An unexpected forced convalescence has allowed to pick up on my reading of my favorite space opera series.
I like how Kris Longknife's character is maturing and learning. In this book I also like that Kris is not necessarily the focus of the assassination attempt. It is also nice to see at least one planet where Kris is welcome to come back, unlike many others were she is persona non grata.
Lots of politics in this book and the action does not start until about the middle of the book where stuff finally starts blowing up and the Marines demonstrate just how non-deadly they can be (a rarity for Marines in my experiences).

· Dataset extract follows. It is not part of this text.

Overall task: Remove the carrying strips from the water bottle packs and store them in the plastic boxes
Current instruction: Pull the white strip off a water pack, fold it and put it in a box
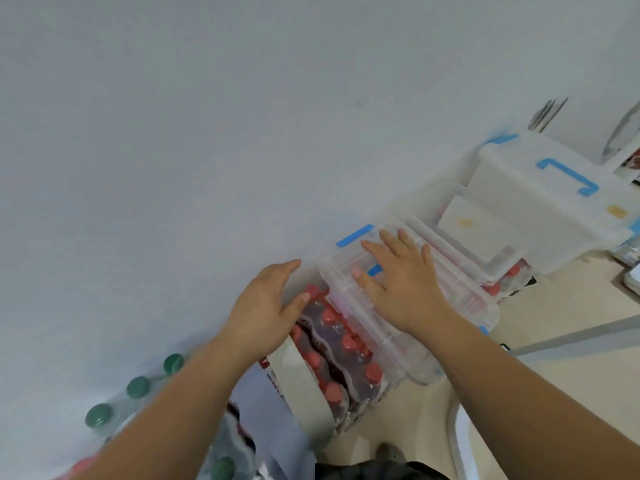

As usual Kris gets stuck in the middle, and nearly dies because she ditched her protection detail. But if she hadn't ditched her protection detail, then most of them would have died because they were not wearing armor unlike Kris.
Some really stupid business choices in this book as well. A whole planet that refuses to build a space station, because that would allow other ships to dock and open trade and competition for goods on the planet. Ignoring a market out of spite is not sound business principles, but then neither is blowing up the opposition.
Still enjoying the series immensely. it's not atechnical series with lots of science. Straight forward storyline with ' the space ship got us from whoa to go with no problems'. I don't need the science behind the stardrives or the laser cannons. Just drive and shoot. Simple story lines, so I am there with the characters.
Binging a reread that I haven't read Antenna 12 years. Loved the series originally but had to wait between each book. Much better this way. Awesome. Nobody wants or should be around one of those d@%n Longknives including one of those Longknifes. Sweet.
This volume starts out as a standard space opera, but most of the way through starts moving to the philosophical. This may signal a change in tone for future volumes.